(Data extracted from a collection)

....

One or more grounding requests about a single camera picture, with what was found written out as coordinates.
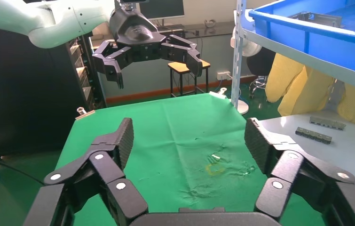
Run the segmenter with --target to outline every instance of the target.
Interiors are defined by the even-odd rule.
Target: green cloth
[[[133,119],[134,145],[125,168],[150,212],[180,207],[253,211],[267,179],[244,142],[245,119],[227,99],[209,94],[97,110],[75,121],[57,167],[82,156],[96,136]],[[75,226],[114,226],[100,197],[75,214]],[[284,226],[324,225],[320,213],[293,194]]]

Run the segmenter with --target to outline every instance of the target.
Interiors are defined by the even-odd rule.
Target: wooden stool
[[[202,70],[205,69],[206,70],[206,93],[209,92],[209,80],[208,80],[208,68],[211,67],[211,64],[206,62],[206,61],[202,61]],[[197,94],[197,90],[199,90],[201,93],[205,93],[202,89],[200,89],[197,86],[197,77],[194,76],[194,90],[192,91],[188,91],[183,93],[183,75],[184,74],[188,74],[190,73],[189,69],[187,68],[187,66],[185,64],[182,63],[178,63],[178,62],[172,62],[172,63],[168,63],[167,64],[168,67],[170,67],[170,97],[181,97],[190,93],[194,93]],[[180,75],[180,95],[176,96],[175,94],[173,94],[173,71],[177,72]]]

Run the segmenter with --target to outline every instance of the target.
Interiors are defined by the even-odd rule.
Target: power outlet
[[[221,80],[229,80],[230,79],[230,72],[217,72],[216,79],[221,81]]]

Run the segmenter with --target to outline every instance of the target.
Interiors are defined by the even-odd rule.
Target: blue plastic bin
[[[287,18],[300,12],[341,16],[343,27]],[[355,0],[282,0],[249,16],[257,34],[355,71]]]

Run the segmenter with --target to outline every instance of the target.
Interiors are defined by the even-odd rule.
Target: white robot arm
[[[108,22],[114,9],[113,0],[0,0],[0,29],[27,35],[37,47],[52,48]]]

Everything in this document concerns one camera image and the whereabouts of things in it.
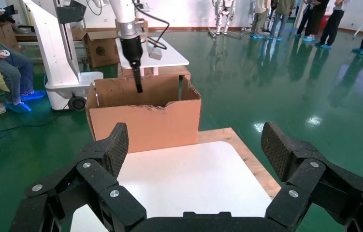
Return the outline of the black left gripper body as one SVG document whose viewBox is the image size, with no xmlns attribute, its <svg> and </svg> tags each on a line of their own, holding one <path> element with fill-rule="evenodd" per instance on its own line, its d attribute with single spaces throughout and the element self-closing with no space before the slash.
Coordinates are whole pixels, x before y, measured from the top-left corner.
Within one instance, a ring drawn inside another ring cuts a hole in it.
<svg viewBox="0 0 363 232">
<path fill-rule="evenodd" d="M 120 43 L 122 46 L 123 56 L 129 62 L 131 68 L 140 69 L 140 60 L 143 55 L 141 37 L 136 36 L 131 39 L 120 38 Z"/>
</svg>

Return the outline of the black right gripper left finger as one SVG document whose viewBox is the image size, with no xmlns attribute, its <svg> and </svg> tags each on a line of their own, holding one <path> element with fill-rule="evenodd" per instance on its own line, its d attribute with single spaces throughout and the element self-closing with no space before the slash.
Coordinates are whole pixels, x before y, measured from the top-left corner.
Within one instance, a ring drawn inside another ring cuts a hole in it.
<svg viewBox="0 0 363 232">
<path fill-rule="evenodd" d="M 131 231 L 146 219 L 146 209 L 117 179 L 128 149 L 127 125 L 117 123 L 107 138 L 87 144 L 74 162 L 25 189 L 10 231 L 59 232 L 85 205 L 108 231 Z"/>
</svg>

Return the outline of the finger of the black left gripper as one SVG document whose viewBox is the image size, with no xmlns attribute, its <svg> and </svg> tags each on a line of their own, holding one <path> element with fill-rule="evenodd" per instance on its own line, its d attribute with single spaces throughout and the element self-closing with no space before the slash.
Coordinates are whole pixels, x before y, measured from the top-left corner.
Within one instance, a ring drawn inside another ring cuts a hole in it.
<svg viewBox="0 0 363 232">
<path fill-rule="evenodd" d="M 141 83 L 140 68 L 139 67 L 133 67 L 132 71 L 133 71 L 133 76 L 134 76 L 135 86 L 136 86 L 137 92 L 142 93 L 143 92 L 143 87 L 142 87 L 142 83 Z"/>
</svg>

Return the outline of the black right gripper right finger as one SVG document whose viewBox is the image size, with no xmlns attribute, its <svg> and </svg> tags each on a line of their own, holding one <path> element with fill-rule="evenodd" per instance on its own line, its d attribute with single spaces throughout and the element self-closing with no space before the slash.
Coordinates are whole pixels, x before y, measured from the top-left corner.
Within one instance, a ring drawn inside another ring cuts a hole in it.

....

— What you are asked to do —
Please output all the data exactly as given, with the pictures omitted.

— Written solution —
One or more grounding requests about a single camera picture, with what was found written out as coordinates.
Run the segmenter with --target to outline every instance of the target.
Interiors are defined by the even-odd rule.
Target: green cloth
[[[133,119],[134,145],[125,168],[150,212],[180,207],[253,211],[267,179],[244,142],[245,119],[227,99],[209,94],[97,110],[75,121],[57,167],[82,156],[96,136]],[[75,226],[114,226],[100,197],[75,214]],[[284,226],[324,225],[320,213],[293,194]]]

Run the segmenter with --target to outline every instance of the target.
Interiors are defined by the even-odd rule.
Target: wooden stool
[[[202,70],[205,69],[206,70],[206,93],[209,92],[209,80],[208,80],[208,68],[211,67],[211,64],[206,62],[206,61],[202,61]],[[197,94],[197,90],[199,90],[201,93],[205,93],[202,89],[200,89],[197,86],[197,77],[194,76],[194,90],[192,91],[188,91],[183,93],[183,75],[184,74],[188,74],[190,73],[189,69],[187,68],[187,66],[185,64],[182,63],[178,63],[178,62],[172,62],[172,63],[168,63],[167,64],[168,67],[170,67],[170,97],[181,97],[190,93],[194,93]],[[180,75],[180,95],[176,96],[175,94],[173,94],[173,71],[177,72]]]

Run the segmenter with --target to outline every instance of the target.
Interiors are defined by the even-odd rule.
Target: power outlet
[[[221,80],[229,80],[230,79],[230,72],[217,72],[216,79],[221,81]]]

Run the segmenter with --target to outline every instance of the target.
Interiors are defined by the even-odd rule.
Target: blue plastic bin
[[[287,18],[300,12],[341,16],[343,27]],[[355,0],[282,0],[249,16],[257,34],[355,71]]]

Run the segmenter with --target to outline every instance of the target.
Interiors are defined by the even-odd rule.
Target: white robot arm
[[[108,22],[114,9],[113,0],[0,0],[0,29],[27,35],[37,47],[52,48]]]

Everything in this document concerns one camera image and the whereabouts of things in it.
Return the outline of the black left gripper body as one SVG document whose viewBox is the image size, with no xmlns attribute, its <svg> and </svg> tags each on a line of their own, holding one <path> element with fill-rule="evenodd" per instance on its own line, its d attribute with single spaces throughout and the element self-closing with no space before the slash.
Coordinates are whole pixels, x before y, measured from the top-left corner.
Within one instance, a ring drawn inside another ring cuts a hole in it.
<svg viewBox="0 0 363 232">
<path fill-rule="evenodd" d="M 120 43 L 122 46 L 123 56 L 129 62 L 131 68 L 140 69 L 140 60 L 143 55 L 141 37 L 136 36 L 131 39 L 120 38 Z"/>
</svg>

Return the outline of the black right gripper left finger as one SVG document whose viewBox is the image size, with no xmlns attribute, its <svg> and </svg> tags each on a line of their own, holding one <path> element with fill-rule="evenodd" per instance on its own line, its d attribute with single spaces throughout and the element self-closing with no space before the slash.
Coordinates are whole pixels, x before y, measured from the top-left corner.
Within one instance, a ring drawn inside another ring cuts a hole in it.
<svg viewBox="0 0 363 232">
<path fill-rule="evenodd" d="M 131 231 L 146 219 L 146 209 L 117 179 L 128 149 L 127 125 L 117 123 L 107 138 L 87 144 L 74 162 L 25 189 L 10 231 L 59 232 L 85 205 L 108 231 Z"/>
</svg>

Return the outline of the finger of the black left gripper as one SVG document whose viewBox is the image size, with no xmlns attribute, its <svg> and </svg> tags each on a line of their own, holding one <path> element with fill-rule="evenodd" per instance on its own line, its d attribute with single spaces throughout and the element self-closing with no space before the slash.
Coordinates are whole pixels, x before y, measured from the top-left corner.
Within one instance, a ring drawn inside another ring cuts a hole in it.
<svg viewBox="0 0 363 232">
<path fill-rule="evenodd" d="M 141 83 L 140 68 L 139 67 L 133 67 L 132 71 L 133 71 L 133 76 L 134 76 L 135 86 L 136 86 L 137 92 L 142 93 L 143 92 L 143 87 L 142 87 L 142 83 Z"/>
</svg>

Return the outline of the black right gripper right finger as one SVG document whose viewBox is the image size, with no xmlns attribute, its <svg> and </svg> tags each on a line of their own, holding one <path> element with fill-rule="evenodd" per instance on its own line, its d attribute with single spaces throughout and the element self-closing with no space before the slash.
Coordinates are whole pixels, x before y, measured from the top-left corner.
Within one instance, a ring drawn inside another ring cuts a hole in it.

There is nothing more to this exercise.